March 24, 2016 By Aaron M. Renn

Portland Bus Grid. Image via Human Transit

Portland Bus Grid. Image via Human Transit

My recent post on counting the long term costs of building rail transit got a lot of hits – and as expected a lot of pushback.

There are a lot of people out there that are simply committed to the idea of rail transit, no matter how unwarranted a particular line or system might be.

I find it interesting that the place with the most people applying serious skepticism to transit projects seems to be New York – the place with the biggest slam dunk of a case for it of any city.

Lots of people, for example, have critiqued the proposed Brooklyn-Queens light rail line. In a city where there’s a desperate need for more transit, advocates are very focused on making sure the limited capital we have gets spent on useful projects. Not everyone agrees with each other, but there’s a robust debate, focused on the actual merits.

In cities without much experience of transit, there appears to be a huge bias in favor of very expensive rail projects regardless of their merits.
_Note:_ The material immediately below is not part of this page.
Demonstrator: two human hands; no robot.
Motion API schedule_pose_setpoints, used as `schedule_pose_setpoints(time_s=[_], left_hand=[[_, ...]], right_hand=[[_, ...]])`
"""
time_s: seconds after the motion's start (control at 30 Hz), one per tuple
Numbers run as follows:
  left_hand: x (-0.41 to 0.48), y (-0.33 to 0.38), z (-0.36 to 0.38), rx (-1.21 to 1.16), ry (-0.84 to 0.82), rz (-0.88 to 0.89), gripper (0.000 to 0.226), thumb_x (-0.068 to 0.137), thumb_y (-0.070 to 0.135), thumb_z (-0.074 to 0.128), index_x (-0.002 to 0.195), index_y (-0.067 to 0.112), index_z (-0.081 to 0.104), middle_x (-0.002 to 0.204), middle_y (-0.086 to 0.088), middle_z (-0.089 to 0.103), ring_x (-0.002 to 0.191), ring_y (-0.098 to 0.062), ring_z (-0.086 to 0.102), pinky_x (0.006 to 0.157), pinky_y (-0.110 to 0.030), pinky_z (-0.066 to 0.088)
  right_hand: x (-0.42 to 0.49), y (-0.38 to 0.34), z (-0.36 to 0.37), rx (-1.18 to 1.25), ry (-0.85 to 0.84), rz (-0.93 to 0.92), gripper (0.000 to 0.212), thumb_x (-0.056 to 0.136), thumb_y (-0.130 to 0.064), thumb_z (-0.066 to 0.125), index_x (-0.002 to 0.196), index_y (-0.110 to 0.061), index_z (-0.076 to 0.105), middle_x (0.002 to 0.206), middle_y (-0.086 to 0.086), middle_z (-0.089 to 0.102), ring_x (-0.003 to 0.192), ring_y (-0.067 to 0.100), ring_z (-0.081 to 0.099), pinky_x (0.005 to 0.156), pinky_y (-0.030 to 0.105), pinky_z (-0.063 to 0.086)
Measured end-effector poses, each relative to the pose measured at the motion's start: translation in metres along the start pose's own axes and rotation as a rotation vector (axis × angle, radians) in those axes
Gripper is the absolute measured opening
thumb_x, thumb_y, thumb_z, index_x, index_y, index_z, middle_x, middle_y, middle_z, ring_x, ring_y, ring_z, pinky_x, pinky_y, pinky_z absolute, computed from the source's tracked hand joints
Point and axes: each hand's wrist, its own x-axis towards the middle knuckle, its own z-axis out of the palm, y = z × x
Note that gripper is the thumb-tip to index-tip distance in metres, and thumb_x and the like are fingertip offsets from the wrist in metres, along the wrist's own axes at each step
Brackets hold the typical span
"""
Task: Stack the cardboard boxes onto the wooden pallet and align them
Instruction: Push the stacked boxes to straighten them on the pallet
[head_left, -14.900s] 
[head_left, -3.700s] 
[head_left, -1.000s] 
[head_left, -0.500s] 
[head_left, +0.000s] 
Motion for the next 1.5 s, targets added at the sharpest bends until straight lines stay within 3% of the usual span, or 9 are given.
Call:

Some have asked me whether I support Bus Rapid Transit. I can, in some circumstances. Though Alon Levy has convinced me that the economics of South American style BRT don’t necessarily transfer to high income countries.

What I do very much support is significantly improved Plain Old Bus Service (POBS).

Most cities in America have pretty awful bus service, with meandering, radial routes that run infrequently and are basically deployed as a social service.

Contrast that with Chicago or LA (or even New York, despite its subway dominance), where we see bus grid networks that run with reasonable frequency.

I define “reasonable frequency” as meaning I can show up at the stop without consulting a schedule or tracker app, confident that my max burn on wait time is at least semi-humane. Ten minute or less headways would be best, but I can live with 15.

Jarrett Walker has highlighted the role of Portland’s high frequency bus grid, launched in 1982, as changing the game there and making the city’s subsequent light rail system actually functional.

Thirty years ago next week, on Labor Day Weekend 1982, the role of public transit in Portland was utterly transformed in ways that everyone today takes for granted.  It was an epic struggle, one worth remembering and honoring.

I’m not talking about the MAX light rail (LRT) system, whose first line opened in 1986. I’m talking about the grid of frequent bus lines, without which MAX would have been inaccessible, and without which you would still be going into downtown Portland to travel between two points on the eastside.

Pretty much any city could benefit from a better POBS network and higher frequencies.   This is where there is vast opportunity to invest in American transit without breaking the bank.

Yes, buses cost money. I’m not saying its free. This is where I say we should spend more. A solid POBS system is just the basics to be in the game for any city looking to retrofit transit culture.

Even Portland, the city held up as the exemplar for light rail investment, started by getting its bus system right.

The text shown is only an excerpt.